Это были прекрасные годы. По-новому в молодых и горячих устах звенело слово «товарищ». Многозначительное, таинственное, оно указывало, советовало, учило. Оно соединяло упорство со смелостью, талант, с прилежанием, песню с работой, труд с борьбой. Врагов оно заставляло испуганно вскрикивать и било тогда их, как разрывной пулей. Друзей оно понуждало творить и словом и делом. Среди рабочих ему ответило эхом другое слово — «стачка»; в гигантских толщах ковался народный гнев, нарастал страшный, девятый вал.
Пархоменко по молодости считал особенным и только ему принадлежащим то громадное чувство общности, которое охватило его тогда в балке, на массовке, у костра. А сейчас, возле этого дома цвета светло-желтой охры, у сосновых ящиков, морозным солнечным днем Пархоменко понял, что такое же огромное чувство общности испытывают все люди, все рабочие, собравшиеся здесь. И ему приятно было это понять.
Рабочих это чувство охватывает по-разному. Иные, захлестнутые надеждой, как водопадом, стоят, сложив руки на груди и опустив голову. Иные, рисуя себе успех, смотрят в небо, где медленно идут кроткие, нежно-лиловые зимние облака. Иные беспокойно слушают речь, разбирая ее, наслаждаясь и немного пугаясь; на лицах у таких написано: «А не очень ли рано?» Большинство же переглядывается, как бы ручаясь за правильность и смелость высказанных оратором мыслей. Они уже подхвачены трепетным и горячим дыханием опасности и победы… Бесследно уходят капризные, роящиеся, суетливые опасения, внушенные меньшевиками и эсерами. Рябой старик с пепельным лицом, тот, что не хотел выключить мотор, оперся руками об ящик, смотрит в лицо Ворошилову и кричит:
— Верна-а!..
— Та-ак! Верна-а!.. — подхватывают передние.
Позади собравшихся стоят на санях возчики в длинных тулупах. Под их ногами слегка звенят длинные аметистовые, запорошенные снегом, полосы железа. Возчики, тощие рязанские мужики, безобидные и покорные, тоже захвачены речью. В особенности один, длиннобородый, в серых валенках. Он так машет шапкой, что из нее летят клочья шерсти. Он сипло кричит:
— Бастовать всем без передышки! Роняй хозяев, вали!
— Комиссию выбирать, — отвечает ему из передних рядов рябой старик. — Ворошилова-а!..
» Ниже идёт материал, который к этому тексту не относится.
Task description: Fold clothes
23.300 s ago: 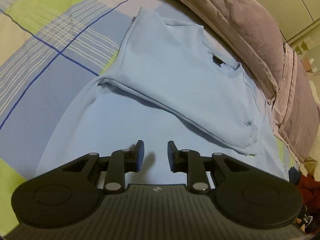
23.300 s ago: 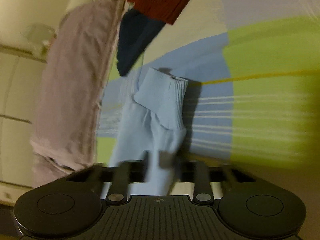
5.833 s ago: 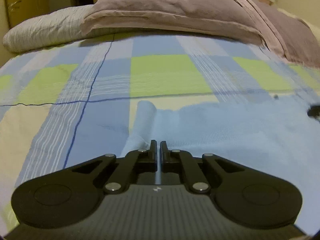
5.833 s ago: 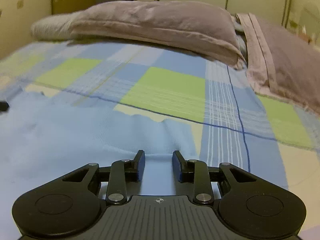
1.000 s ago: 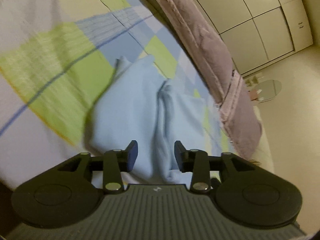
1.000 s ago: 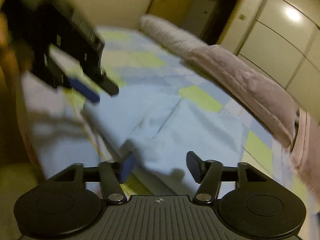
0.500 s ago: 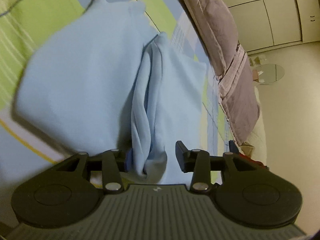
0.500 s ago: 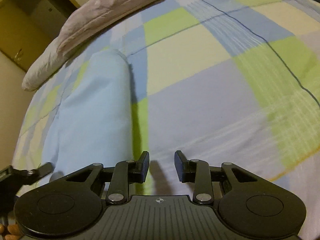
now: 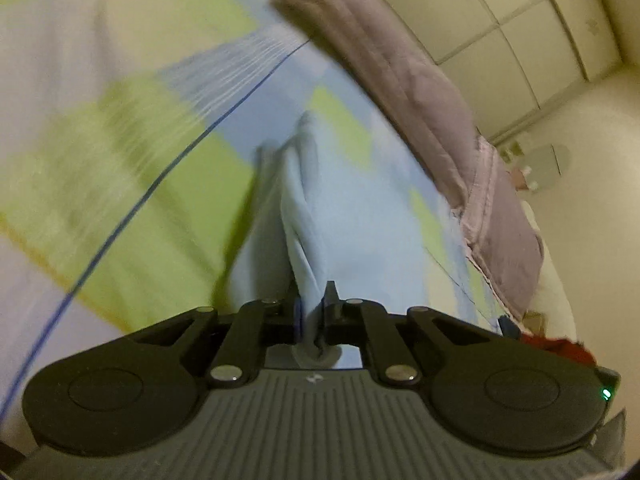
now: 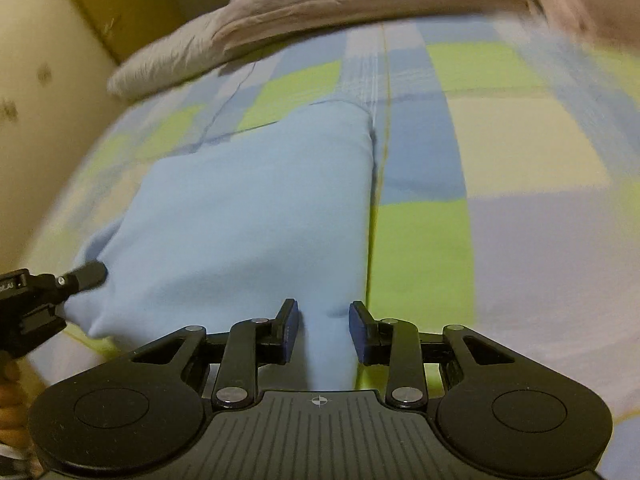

И Ворошилов начинает перечислять требования рабочих.
— Восьмичасовой рабочий день… открытие столовой, а то черт знает что и где едим… прибавку к заработной плате… баню…
Он оглядывает рабочих, что тесно собрались вокруг него, и добавляет:
— Советы рабочих депутатов!
Дальше уже начинается такой крик, махание шапками, топот, шум, что ничего разобрать невозможно, кроме основного: что большевикам верят, что комиссией должен руководить Ворошилов.
Оратор, свободно опустив руки, стоит неподвижно. Он отдыхает. Видно, что ему очень легко и радостно, и Александр начинает понимать, какого большого напряжения воли и ума стоит та кажущаяся легкость, с которой оратор говорил и как бы клал руками воображаемые камни. Как трудно выбрать настоящие, короткие и емкие слова: их легче, чем поднять и опустить большие десятипудовые плиты.
Называют комиссию. Ворошилов назван первым.